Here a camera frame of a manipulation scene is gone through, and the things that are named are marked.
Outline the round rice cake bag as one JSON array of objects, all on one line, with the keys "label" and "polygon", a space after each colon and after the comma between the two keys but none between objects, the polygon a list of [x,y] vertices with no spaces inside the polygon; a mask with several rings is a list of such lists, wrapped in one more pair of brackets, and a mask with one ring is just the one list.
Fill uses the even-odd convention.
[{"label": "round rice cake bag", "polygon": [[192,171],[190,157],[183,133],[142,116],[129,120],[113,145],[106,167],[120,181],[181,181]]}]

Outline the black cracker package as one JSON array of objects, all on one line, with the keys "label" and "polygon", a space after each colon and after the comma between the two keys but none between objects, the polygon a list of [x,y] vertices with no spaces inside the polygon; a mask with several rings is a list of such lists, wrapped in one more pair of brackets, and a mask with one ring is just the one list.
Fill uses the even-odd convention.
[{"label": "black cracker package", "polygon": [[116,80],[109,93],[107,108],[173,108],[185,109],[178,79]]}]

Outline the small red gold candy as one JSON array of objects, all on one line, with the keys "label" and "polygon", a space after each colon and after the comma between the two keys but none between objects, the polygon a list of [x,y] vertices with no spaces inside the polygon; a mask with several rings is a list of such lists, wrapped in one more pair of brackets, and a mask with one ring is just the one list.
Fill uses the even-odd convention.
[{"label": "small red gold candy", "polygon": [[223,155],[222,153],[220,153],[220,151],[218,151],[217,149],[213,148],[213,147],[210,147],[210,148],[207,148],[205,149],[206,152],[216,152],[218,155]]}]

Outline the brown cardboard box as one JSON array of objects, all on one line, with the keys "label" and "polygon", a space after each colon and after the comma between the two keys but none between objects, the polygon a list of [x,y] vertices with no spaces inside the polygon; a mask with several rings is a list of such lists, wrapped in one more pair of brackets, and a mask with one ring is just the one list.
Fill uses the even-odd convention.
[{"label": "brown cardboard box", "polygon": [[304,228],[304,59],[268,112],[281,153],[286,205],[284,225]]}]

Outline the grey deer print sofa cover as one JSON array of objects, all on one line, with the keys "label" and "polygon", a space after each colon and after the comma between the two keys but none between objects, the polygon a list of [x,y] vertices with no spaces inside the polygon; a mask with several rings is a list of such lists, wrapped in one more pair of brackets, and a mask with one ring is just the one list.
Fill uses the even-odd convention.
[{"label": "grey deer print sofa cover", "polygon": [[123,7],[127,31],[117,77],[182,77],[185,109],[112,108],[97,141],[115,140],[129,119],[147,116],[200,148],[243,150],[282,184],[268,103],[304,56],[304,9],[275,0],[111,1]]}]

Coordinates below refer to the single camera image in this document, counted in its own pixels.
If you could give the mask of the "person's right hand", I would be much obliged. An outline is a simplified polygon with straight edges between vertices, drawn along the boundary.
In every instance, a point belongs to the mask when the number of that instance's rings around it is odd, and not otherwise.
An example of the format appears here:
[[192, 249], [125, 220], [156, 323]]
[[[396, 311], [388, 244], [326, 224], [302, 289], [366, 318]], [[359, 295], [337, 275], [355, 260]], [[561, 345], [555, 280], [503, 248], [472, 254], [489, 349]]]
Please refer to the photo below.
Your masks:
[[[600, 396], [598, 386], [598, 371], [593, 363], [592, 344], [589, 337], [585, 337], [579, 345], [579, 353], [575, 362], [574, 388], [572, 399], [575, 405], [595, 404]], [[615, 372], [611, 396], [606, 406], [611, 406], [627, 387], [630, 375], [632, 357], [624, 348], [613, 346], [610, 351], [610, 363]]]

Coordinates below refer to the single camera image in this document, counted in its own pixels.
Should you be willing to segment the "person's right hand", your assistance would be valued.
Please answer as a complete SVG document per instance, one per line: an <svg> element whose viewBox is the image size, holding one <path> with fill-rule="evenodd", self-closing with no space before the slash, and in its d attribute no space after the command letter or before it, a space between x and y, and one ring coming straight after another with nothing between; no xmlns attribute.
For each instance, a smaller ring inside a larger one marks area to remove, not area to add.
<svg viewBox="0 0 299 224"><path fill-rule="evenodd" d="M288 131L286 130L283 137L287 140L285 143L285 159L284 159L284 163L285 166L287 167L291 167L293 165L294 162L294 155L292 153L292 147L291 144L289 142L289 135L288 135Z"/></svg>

★ ★ ★ ★ ★

▸ ACTIVITY
Search the entries for "hand" and show every line that has it.

▸ EXERCISE ANSWER
If you could give the mask of the "person's right hand", I would be much obliged. An outline is a simplified polygon with straight edges between vertices, drawn along the boundary.
Should you be willing to segment the "person's right hand", your assistance would be valued.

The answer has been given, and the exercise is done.